● TASK TO COMPLETE: Could you give the data that follows again exactly, without its pictures?

● SUPPLIED MATERIAL:
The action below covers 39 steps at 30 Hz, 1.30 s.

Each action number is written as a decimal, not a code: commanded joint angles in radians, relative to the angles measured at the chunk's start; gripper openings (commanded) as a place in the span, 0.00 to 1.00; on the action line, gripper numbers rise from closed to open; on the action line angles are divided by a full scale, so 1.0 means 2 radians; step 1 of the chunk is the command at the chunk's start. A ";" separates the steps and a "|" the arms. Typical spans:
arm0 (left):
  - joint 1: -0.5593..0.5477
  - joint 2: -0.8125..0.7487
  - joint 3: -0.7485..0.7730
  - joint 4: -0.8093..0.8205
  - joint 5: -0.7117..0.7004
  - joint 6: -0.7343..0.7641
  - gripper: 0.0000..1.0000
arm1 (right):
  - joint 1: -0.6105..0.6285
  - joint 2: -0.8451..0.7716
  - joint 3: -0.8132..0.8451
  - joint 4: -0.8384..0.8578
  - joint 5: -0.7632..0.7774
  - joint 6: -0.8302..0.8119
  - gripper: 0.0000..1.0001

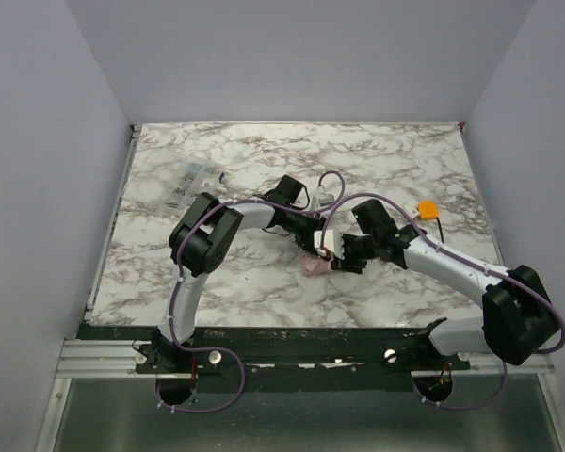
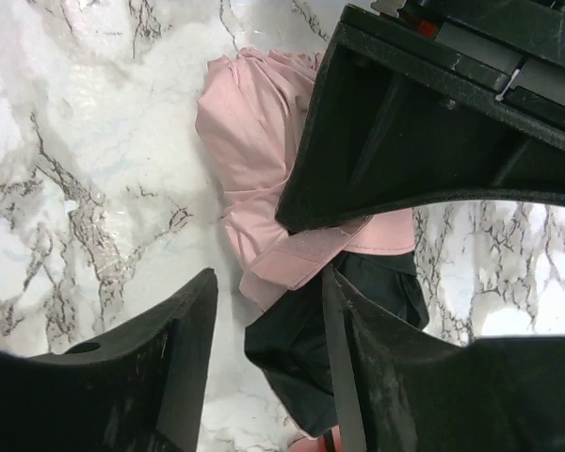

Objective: Put away the umbrella

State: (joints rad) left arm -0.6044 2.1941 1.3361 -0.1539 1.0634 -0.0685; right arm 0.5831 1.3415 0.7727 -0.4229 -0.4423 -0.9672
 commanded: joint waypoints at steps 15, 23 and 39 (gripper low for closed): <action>0.002 0.083 -0.042 -0.109 -0.197 0.026 0.47 | -0.005 0.020 -0.029 0.130 0.025 0.155 0.55; 0.002 0.082 -0.044 -0.108 -0.197 0.027 0.49 | -0.006 0.017 -0.024 0.106 0.021 0.125 0.04; 0.006 0.072 -0.051 -0.098 -0.198 0.022 0.78 | -0.010 -0.007 -0.009 -0.034 0.037 -0.050 0.00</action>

● SOLUTION FOR THIS EXERCISE:
The action below covers 39 steps at 30 Hz, 1.30 s.

Each action number is written as a decimal, not a code: commanded joint angles in radians, relative to the angles measured at the chunk's start; gripper openings (commanded) as a place in the span, 0.00 to 1.00; on the action line, gripper numbers rise from closed to open; on the action line angles are divided by a full scale, so 1.0 means 2 radians; step 1 of the chunk is the command at the chunk's start. A ";" separates the steps and a "|" the arms. Typical spans:
arm0 (left):
  - joint 1: -0.5593..0.5477
  - joint 2: -0.8125..0.7487
  - joint 3: -0.7485..0.7730
  - joint 4: -0.8093..0.8205
  - joint 5: -0.7117..0.7004
  - joint 6: -0.7343..0.7641
  - gripper: 0.0000..1.0000
arm1 (right):
  - joint 1: -0.6105..0.6285
  - joint 2: -0.8451..0.7716
  - joint 3: -0.8132..0.8451
  - joint 4: -0.8384..0.8578
  - joint 5: -0.7632..0.7774
  - joint 6: -0.8302..0.8119
  - gripper: 0.0000..1.0001


Objective: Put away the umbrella

State: (joints rad) left arm -0.6044 2.1941 1.3361 -0.1539 1.0634 -0.0685; right arm 0.5831 1.3415 0.7727 -0.4229 -0.4423 -0.9672
 commanded: joint waypoints at steps 15, 23 and 39 (gripper low for closed): <action>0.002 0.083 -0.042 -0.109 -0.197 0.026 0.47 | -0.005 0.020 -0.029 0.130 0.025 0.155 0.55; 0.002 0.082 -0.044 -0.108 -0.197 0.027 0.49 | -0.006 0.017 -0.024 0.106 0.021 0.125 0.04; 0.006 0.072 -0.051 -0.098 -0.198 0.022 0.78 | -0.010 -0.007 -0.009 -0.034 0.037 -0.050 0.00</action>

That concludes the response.